The report on how solar energetic particles might affect cosmonauts on a mission to Mars will be unveiled at the conference on space biology and aerospace medicine underway in Moscow.
"Assessments have been made of the impact that radiation, received during a long flight to Mars of up to three years during peak solar activity and with varying density of aluminum protection, might have on a cosmonaut's total lifespan," the report read.
The study concluded that a standard human organism travelling to the Mars orbit at a high velocity inside a simple spherical spacecraft "on a two-year expedition to Mars and back (will be exposed to) a combined radiation risk during their lifetime, regardless of age, behind a radiation shield of 20 grams per square centimetre, estimated at 7.5 per cent, with an average lifespan reduction of 2.5 years."
Russian scientists will suggest using sleeping bags with water insulation and mineral water consumption to mitigate the harmful effect of solar radiation.
"(Among the measures) up for consideration is the use of sleeping bags that have water gel or polyethylene powder as insulator.

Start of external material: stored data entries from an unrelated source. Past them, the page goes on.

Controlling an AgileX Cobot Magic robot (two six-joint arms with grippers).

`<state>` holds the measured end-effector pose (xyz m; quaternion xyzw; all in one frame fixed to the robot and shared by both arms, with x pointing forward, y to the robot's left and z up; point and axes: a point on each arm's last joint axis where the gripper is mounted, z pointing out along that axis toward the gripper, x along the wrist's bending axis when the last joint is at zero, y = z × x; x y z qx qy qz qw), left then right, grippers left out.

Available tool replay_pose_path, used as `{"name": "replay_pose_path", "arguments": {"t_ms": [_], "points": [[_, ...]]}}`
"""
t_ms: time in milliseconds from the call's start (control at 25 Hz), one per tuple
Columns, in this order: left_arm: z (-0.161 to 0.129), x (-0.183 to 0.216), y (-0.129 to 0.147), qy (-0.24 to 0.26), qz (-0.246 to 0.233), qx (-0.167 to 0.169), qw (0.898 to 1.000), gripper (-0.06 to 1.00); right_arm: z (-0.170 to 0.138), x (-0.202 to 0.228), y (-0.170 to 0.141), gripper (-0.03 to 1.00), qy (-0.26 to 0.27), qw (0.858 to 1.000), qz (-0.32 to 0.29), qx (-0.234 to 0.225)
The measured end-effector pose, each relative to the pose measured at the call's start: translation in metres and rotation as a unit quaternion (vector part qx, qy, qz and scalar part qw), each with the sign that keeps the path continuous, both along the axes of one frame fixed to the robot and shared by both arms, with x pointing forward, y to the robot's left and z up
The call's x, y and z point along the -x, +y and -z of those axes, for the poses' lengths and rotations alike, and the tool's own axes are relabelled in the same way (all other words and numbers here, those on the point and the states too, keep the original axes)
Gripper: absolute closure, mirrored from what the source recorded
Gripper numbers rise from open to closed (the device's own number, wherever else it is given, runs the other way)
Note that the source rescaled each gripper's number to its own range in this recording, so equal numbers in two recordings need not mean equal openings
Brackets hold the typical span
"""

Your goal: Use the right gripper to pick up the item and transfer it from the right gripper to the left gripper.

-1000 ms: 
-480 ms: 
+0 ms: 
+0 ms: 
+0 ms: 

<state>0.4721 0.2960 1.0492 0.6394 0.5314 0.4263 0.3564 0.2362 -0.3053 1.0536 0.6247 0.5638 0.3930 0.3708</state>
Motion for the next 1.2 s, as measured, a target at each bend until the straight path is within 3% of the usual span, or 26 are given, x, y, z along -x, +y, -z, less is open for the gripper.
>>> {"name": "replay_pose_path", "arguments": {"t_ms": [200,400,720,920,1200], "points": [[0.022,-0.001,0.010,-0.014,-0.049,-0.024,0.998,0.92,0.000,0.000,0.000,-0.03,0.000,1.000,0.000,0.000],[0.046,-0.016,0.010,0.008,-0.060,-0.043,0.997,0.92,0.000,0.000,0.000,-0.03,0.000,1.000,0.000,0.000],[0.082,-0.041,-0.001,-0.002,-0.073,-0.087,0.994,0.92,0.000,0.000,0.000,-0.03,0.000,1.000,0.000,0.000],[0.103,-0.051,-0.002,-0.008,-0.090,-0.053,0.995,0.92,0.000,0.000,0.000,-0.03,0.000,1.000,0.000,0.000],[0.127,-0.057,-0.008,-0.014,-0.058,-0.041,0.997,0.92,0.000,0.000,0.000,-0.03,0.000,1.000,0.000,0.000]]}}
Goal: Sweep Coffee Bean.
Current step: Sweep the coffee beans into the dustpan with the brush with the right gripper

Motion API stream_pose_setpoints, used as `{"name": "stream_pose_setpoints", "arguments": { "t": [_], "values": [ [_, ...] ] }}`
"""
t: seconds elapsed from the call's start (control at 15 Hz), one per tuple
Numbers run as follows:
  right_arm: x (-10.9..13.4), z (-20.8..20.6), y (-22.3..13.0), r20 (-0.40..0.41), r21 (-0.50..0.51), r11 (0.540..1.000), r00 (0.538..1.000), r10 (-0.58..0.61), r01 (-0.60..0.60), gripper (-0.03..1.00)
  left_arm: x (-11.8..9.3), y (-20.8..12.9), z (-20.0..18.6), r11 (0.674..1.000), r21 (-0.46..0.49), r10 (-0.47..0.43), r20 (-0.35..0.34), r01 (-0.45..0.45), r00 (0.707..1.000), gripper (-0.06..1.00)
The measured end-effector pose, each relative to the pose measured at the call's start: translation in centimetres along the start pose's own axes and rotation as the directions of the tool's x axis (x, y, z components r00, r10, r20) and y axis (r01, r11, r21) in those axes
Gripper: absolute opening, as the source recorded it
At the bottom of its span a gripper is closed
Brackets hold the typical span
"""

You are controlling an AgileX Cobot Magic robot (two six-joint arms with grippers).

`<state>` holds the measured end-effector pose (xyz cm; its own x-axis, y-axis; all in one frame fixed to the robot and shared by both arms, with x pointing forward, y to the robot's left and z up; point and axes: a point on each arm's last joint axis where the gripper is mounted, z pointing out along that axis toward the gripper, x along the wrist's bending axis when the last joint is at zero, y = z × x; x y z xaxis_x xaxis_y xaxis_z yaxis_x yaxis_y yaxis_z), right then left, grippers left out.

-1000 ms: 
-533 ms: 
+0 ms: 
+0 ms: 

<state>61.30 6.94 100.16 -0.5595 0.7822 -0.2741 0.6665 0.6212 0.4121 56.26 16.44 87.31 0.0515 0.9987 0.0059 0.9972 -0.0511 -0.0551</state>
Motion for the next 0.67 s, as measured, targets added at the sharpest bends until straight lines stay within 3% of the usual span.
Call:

Water and plastic have light elements in them, such as hydrogen, which protect against primary and secondary neutrons," the research read.
The supply of drinking water, the research further says, needs to have a certain mineral composition as solutions containing silver ions, for instance, can amplify the pathogenic effect of ionizing radiation. Consumption of preservatives should be avoided for the same reason.
Russian President Vladimir Putin said in March that a manned mission to Mars was one of the country's goals, alongside lunar and deep space exploration. Last year, Russian scientists began psychological experiments to see how a mixed crew of people from different countries can fare in simulated isolation.